* [EXERCISE]:
Go to the line containing "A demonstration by" in the records below and retype from there through the final line, exactly.

* [AVAILABLE RECORDS]:
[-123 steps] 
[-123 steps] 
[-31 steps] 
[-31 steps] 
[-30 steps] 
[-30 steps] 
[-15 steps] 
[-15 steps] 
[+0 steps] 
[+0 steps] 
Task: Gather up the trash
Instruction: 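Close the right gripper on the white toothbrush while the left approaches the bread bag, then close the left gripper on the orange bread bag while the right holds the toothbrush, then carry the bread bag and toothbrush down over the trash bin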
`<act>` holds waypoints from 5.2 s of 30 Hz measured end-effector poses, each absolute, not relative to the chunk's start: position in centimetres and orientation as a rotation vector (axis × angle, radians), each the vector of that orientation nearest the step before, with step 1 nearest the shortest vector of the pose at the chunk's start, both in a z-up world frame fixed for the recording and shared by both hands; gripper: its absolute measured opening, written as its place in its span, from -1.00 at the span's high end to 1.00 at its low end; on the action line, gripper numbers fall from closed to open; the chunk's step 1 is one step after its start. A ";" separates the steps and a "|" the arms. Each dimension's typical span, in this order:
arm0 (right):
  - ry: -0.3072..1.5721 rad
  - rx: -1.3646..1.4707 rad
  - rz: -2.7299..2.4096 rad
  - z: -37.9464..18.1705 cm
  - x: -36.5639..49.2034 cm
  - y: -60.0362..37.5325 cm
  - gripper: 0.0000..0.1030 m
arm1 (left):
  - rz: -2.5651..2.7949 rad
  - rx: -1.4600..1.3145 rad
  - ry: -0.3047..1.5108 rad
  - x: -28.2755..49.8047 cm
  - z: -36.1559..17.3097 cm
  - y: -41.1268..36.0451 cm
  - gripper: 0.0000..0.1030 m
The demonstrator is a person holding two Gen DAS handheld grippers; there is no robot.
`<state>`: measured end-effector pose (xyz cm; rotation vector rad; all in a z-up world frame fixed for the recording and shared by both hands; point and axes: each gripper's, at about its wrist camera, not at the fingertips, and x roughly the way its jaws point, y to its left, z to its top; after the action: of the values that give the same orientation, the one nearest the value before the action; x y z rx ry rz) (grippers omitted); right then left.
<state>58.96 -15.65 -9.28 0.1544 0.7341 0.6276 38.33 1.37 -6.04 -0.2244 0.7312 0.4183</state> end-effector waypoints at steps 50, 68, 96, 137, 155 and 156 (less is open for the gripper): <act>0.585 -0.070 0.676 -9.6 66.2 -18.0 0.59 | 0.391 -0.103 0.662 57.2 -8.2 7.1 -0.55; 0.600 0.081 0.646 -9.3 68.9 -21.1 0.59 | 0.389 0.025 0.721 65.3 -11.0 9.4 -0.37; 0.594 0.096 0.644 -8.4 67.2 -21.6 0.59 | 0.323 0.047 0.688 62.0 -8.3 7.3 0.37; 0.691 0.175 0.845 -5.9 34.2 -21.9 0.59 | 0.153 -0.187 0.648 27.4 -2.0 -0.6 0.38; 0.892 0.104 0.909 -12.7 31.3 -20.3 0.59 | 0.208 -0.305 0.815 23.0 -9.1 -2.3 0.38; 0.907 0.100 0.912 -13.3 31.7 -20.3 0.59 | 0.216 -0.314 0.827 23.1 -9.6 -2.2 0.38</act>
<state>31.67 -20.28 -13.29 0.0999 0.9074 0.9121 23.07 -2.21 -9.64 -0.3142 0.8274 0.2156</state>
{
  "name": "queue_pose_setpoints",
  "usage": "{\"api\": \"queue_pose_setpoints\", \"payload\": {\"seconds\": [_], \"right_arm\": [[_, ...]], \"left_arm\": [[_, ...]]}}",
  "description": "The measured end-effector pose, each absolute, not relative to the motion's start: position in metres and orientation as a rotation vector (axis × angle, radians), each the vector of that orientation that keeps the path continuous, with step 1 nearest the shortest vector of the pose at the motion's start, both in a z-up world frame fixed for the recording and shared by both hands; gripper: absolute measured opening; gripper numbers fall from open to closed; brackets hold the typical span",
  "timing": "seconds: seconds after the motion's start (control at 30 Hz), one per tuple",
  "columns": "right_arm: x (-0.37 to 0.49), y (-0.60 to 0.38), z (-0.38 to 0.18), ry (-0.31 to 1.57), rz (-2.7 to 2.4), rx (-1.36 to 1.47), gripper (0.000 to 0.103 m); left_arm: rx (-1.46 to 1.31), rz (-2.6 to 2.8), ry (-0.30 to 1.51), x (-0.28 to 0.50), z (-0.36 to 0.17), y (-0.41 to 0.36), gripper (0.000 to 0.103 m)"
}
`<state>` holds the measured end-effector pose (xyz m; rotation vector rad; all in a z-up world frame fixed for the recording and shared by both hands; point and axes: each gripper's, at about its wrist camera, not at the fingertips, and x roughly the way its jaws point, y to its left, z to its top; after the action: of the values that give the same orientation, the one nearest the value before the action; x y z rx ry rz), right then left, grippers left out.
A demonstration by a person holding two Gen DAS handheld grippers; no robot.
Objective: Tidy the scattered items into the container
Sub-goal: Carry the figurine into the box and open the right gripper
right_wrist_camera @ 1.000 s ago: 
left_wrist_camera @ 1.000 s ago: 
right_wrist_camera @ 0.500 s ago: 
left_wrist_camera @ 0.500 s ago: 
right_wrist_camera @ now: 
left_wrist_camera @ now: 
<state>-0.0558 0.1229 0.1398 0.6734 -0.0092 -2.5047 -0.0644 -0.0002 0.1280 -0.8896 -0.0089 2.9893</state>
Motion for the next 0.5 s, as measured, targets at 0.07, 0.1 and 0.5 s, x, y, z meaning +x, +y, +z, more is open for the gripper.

* [RESULT OF THE EXERCISE]:
A demonstration by a person holding two Gen DAS handheld grippers; no robot.
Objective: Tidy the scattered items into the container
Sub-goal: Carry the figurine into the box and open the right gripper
right_wrist_camera @ 1.000 s ago: 
left_wrist_camera @ 1.000 s ago: 
right_wrist_camera @ 0.500 s ago: 
left_wrist_camera @ 0.500 s ago: 
right_wrist_camera @ now: 
left_wrist_camera @ now: 
<state>-0.0558 0.1229 0.1398 0.6734 -0.0092 -2.5047 -0.0644 -0.0002 0.1280 -0.8896 -0.0089 2.9893</state>
Motion for the next 0.5 s, as measured, targets at 0.07, 0.1 and 0.5 s, x, y, z meaning +x, +y, +z, more is open for the gripper.

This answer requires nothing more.